== Segment start ==

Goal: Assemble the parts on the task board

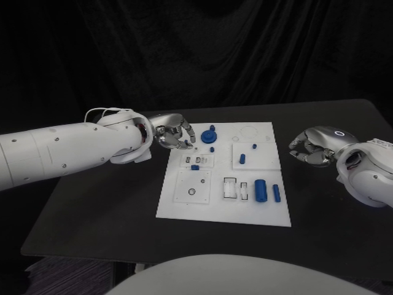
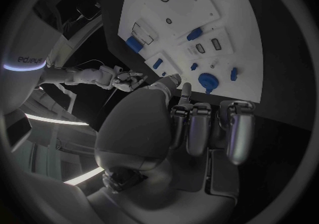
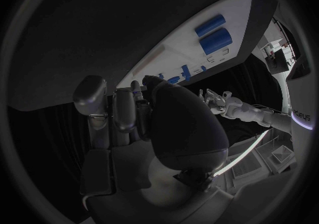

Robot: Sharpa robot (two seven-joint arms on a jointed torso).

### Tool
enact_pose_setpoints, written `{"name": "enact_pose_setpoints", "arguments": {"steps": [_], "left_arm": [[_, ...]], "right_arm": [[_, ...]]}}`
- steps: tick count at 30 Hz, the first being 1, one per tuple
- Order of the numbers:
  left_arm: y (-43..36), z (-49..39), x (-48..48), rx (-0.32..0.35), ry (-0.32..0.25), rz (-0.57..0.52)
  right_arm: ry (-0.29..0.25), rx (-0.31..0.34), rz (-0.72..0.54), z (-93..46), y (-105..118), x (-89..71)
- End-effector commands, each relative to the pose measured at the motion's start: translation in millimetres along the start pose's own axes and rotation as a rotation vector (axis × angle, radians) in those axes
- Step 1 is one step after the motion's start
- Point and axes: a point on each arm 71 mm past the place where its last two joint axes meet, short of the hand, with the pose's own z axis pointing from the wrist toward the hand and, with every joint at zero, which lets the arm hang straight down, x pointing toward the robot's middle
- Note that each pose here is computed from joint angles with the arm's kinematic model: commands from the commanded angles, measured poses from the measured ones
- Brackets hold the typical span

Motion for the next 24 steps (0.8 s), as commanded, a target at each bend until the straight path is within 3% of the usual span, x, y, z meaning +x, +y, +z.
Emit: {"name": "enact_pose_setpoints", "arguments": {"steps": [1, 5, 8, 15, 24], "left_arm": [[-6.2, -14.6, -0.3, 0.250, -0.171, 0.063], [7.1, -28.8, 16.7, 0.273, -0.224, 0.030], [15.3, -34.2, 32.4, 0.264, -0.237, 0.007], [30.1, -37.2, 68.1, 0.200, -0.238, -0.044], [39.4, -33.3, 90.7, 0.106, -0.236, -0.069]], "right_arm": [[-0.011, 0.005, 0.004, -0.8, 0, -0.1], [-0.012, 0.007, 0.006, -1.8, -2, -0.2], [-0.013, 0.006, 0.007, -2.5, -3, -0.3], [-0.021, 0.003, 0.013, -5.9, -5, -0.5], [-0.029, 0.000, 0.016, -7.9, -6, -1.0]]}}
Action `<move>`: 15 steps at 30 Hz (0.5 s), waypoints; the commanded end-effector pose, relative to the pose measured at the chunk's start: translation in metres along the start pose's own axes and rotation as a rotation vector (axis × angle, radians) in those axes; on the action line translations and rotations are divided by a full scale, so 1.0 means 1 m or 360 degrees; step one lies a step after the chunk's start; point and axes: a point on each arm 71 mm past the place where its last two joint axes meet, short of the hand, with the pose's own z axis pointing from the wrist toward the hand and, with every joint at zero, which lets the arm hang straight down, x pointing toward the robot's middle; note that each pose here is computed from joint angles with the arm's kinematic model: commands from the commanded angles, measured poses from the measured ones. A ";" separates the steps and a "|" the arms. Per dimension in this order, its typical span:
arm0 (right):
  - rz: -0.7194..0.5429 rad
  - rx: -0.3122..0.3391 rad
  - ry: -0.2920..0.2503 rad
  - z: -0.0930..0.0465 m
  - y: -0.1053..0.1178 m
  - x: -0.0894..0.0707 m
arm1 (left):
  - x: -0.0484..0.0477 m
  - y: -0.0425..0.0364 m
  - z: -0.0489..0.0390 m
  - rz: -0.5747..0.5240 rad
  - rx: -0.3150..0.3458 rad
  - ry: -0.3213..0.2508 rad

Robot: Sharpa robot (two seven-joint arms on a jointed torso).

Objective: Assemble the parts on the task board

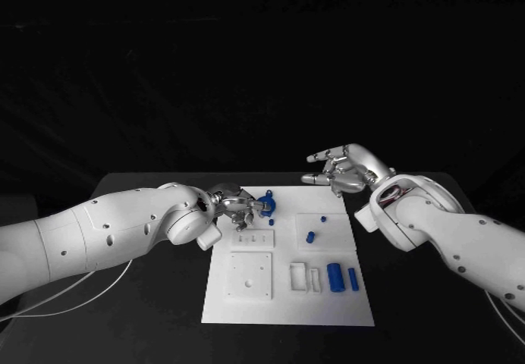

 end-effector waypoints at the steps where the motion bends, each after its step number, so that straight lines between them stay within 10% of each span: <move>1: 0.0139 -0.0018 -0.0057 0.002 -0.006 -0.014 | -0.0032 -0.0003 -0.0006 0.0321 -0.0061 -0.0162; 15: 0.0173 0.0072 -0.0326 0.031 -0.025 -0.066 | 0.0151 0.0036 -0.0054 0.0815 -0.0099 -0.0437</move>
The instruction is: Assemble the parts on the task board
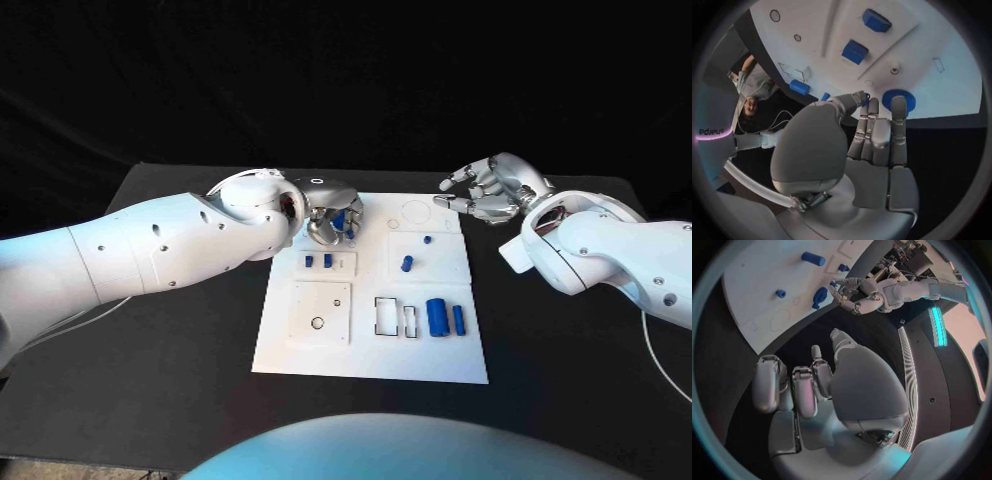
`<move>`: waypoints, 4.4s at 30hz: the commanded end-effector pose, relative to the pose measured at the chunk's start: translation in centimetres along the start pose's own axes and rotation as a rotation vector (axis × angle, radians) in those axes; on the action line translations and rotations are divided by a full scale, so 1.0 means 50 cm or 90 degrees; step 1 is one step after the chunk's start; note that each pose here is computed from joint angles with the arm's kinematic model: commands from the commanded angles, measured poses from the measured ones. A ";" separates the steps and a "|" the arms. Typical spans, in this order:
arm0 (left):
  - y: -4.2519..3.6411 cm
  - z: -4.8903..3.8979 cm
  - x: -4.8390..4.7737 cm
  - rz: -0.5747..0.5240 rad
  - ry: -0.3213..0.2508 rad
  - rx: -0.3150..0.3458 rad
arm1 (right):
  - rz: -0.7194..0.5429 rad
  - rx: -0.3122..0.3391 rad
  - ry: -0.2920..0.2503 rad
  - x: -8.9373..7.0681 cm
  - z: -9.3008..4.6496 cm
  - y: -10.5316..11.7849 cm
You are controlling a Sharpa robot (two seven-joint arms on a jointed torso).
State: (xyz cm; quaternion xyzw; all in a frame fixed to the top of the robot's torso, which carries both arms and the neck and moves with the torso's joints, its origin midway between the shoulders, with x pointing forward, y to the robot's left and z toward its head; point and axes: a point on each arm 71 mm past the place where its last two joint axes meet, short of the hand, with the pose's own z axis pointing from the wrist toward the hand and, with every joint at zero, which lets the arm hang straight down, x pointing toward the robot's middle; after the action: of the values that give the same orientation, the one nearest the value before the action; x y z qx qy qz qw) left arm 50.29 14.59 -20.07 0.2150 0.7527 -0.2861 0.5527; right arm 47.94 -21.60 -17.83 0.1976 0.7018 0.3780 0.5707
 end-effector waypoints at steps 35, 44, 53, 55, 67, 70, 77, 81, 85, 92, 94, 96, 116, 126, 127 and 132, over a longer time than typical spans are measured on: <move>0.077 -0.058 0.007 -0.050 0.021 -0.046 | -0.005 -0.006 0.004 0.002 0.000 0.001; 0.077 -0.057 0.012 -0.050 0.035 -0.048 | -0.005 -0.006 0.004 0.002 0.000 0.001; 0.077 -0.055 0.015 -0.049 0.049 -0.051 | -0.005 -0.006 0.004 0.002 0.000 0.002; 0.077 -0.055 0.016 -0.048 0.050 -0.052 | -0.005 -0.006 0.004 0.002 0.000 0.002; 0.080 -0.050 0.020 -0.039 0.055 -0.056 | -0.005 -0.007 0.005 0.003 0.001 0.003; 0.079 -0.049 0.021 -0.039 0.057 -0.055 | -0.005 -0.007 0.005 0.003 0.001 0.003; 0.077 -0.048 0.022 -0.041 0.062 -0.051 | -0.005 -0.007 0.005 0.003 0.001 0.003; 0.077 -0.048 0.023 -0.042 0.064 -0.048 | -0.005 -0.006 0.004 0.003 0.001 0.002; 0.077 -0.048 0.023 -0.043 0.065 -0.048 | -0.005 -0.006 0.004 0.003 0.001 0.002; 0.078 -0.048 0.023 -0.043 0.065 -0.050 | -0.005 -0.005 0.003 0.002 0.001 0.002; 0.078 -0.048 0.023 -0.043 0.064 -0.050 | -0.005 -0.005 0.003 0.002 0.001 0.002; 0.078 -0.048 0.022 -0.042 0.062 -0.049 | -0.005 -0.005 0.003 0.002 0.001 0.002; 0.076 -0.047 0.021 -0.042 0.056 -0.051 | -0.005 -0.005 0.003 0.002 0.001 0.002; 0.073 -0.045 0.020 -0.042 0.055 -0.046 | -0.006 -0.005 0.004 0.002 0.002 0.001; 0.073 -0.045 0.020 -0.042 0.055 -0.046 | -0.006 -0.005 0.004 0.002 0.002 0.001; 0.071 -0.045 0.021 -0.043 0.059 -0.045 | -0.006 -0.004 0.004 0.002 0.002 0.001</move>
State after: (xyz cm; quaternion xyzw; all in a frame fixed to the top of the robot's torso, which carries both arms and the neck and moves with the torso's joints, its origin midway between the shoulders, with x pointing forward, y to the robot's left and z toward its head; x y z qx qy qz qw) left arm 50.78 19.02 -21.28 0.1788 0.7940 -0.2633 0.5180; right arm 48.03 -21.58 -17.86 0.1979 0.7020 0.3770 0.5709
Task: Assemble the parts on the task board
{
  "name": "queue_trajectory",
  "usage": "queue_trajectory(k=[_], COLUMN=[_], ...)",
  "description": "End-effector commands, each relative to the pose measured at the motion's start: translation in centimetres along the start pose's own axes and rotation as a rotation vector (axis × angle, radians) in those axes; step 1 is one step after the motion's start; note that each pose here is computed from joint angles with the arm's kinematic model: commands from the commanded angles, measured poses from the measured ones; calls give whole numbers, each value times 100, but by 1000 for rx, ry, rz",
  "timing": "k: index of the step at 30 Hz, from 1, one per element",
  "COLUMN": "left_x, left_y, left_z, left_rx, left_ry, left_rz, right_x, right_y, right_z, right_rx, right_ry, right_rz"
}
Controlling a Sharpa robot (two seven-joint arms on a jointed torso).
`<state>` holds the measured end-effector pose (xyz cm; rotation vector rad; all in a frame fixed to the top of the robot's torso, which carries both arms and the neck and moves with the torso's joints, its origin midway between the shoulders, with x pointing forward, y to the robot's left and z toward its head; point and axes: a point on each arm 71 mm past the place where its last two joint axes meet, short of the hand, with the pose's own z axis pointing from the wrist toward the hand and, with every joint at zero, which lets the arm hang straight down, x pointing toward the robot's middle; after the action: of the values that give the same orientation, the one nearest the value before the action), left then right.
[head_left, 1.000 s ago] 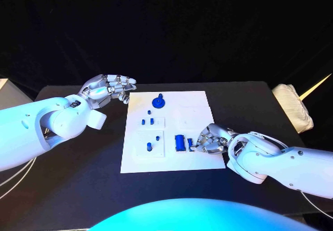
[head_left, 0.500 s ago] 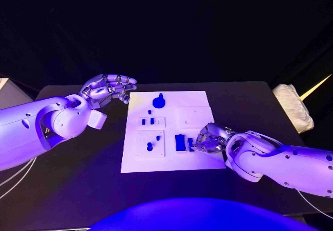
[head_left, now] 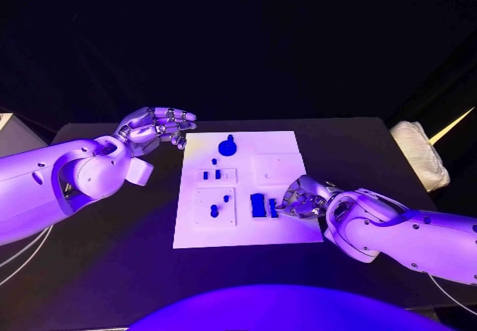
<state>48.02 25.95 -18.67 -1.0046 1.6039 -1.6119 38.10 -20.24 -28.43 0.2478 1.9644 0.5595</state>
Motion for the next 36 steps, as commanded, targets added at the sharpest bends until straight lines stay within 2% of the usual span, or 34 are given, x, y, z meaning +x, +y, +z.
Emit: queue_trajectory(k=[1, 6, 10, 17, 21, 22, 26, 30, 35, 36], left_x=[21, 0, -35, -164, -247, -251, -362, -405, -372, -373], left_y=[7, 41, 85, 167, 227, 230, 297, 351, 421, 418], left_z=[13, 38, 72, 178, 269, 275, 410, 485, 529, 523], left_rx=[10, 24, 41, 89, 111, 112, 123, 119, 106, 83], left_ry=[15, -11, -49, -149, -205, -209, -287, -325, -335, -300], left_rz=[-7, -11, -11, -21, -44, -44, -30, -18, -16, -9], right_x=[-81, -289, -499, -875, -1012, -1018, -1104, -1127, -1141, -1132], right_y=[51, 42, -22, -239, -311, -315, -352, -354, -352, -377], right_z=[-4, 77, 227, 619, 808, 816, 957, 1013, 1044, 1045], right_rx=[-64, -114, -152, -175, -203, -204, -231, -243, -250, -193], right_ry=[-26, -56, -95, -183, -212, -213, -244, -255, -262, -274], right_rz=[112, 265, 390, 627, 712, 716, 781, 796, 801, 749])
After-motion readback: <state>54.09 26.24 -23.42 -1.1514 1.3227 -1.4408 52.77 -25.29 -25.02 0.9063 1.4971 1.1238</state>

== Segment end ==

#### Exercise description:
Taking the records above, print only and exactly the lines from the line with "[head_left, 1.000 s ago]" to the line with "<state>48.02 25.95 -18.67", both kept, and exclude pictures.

#### Written answer:
[head_left, 1.000 s ago] 
[head_left, 0.500 s ago] 
[head_left, now] 
<state>48.02 25.95 -18.67 -1.0046 1.6039 -1.6119 38.10 -20.24 -28.43 0.2478 1.9644 0.5595</state>

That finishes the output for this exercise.